The current study relied on cancer data related to screening women’s historical episodes and
demographic details for training the JAABS algorithm. This necessitated ethical approval for
the whole research. This was achieved first by applying and obtaining the consent from the
university’s ethics committee. Following this, the NHS Local Research Ethics Committee
(LREC) was approached for getting approval. Even though the approval process was
lengthy, and time-consuming, the whole exercise gave an opportunity to better understand
the ethical issues related to clinical and non-clinical research.

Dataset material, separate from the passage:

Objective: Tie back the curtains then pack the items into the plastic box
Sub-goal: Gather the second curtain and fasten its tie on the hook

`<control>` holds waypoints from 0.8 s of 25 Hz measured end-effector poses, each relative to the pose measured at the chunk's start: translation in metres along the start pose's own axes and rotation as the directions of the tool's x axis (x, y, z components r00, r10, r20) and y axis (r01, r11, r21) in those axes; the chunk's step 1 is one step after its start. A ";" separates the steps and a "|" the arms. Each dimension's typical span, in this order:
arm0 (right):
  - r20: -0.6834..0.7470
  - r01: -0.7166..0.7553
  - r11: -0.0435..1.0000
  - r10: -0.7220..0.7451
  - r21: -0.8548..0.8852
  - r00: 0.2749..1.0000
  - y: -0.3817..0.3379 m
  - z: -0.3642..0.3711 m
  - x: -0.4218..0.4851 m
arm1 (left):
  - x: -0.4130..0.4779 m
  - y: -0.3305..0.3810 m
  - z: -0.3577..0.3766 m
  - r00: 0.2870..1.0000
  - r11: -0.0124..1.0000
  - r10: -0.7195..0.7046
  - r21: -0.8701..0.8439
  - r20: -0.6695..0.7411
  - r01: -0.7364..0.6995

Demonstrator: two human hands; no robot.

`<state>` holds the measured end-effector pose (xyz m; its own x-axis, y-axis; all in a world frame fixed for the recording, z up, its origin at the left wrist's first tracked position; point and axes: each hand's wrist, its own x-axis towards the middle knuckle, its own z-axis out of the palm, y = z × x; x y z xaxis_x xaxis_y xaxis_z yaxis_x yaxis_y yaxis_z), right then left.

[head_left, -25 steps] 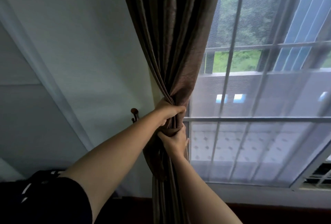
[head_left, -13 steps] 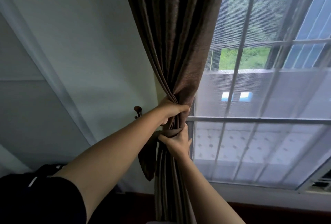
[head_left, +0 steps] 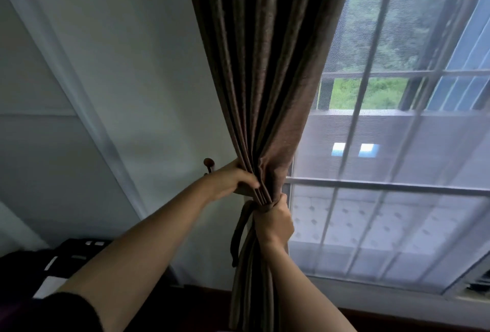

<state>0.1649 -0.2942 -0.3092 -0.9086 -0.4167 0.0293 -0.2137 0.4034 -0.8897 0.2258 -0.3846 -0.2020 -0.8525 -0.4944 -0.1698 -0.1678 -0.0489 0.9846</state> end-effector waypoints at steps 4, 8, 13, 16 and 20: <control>0.060 0.064 0.998 -0.063 -0.019 0.996 0.003 -0.014 -0.001 | -0.046 -0.086 -0.024 0.937 0.991 -0.059 0.093 -0.345 0.097; 0.148 0.130 0.991 -0.128 -0.008 0.981 0.002 -0.025 -0.009 | -0.041 -0.131 -0.004 0.953 0.898 0.085 0.437 -0.289 0.053; 0.344 0.265 0.962 -0.269 0.059 0.900 0.005 -0.042 -0.010 | -0.022 -0.130 0.022 0.900 0.847 0.314 0.517 -0.303 -0.122; 0.400 0.273 0.956 -0.293 0.106 0.868 -0.014 -0.055 -0.004 | -0.020 -0.131 0.027 0.883 0.805 0.354 0.582 -0.309 -0.120; 0.221 0.295 0.923 -0.351 0.247 0.910 -0.049 -0.052 0.000 | -0.018 -0.128 0.030 0.921 0.768 0.303 0.635 -0.246 -0.083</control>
<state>0.1563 -0.2717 -0.2421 -0.6725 -0.7009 0.2378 -0.3768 0.0477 -0.9250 0.2478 -0.3431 -0.3257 -0.7141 -0.6834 0.1518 -0.3728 0.5548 0.7438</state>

The LREC approval meeting not only assisted in explaining the current research’s impact on
screening attendance to the committee members, but was seen as an opportunity for
acquiring new perspective and out-of-the–box ideas from connoisseurs having diverse
expertise. The WSCBS unit had insisted to keep the dataset which contained the women’s
postcode within the screening premises to ensure privacy, data protection, and security. To
address this issue the prototype’s data pre-processing module was made as an individual
entity that can consume the flat file generated by the screening unit’s system. This data preprocessing module processed the input data and the postal code was replaced with two
attributes namely the ‘postannum’ value, the “Townsend” deprivation value. The screening
distance was calculated and a new variable containing only the distance-based categorical
value was generated. Finally, this module gave an in process file that can be ported to the
laboratory environment for further processing such as training, validating and testing the
JAABS algorithm.
Designing and implementing the JAABS algorithm within an Open Source environment was
challenging. This can mostly be attributed to the fact that most of such earlier work in the
1990s was carried out in C and C++ environment. Availability of efficient commercial
software platforms have reduced the need for development of bespoke software, such as the
one which was created for JAABS algorithm. This has not only created a gap in the
availability of experts in this area but also has not given opportunities for creating such
software solutions at research and development level. Commercial software platforms have
their own inherent advantages such as ready made, time tested applications, better
maintenance, support and a large choice of ready made algorithms that allows a mix-andmatch strategy for exploratory type of work. Simultaneously such platforms also come with
weaknesses, such as not being flexible; users need special training, lack of automation and
non-availability of capturing repetitive work with less or no human involvement.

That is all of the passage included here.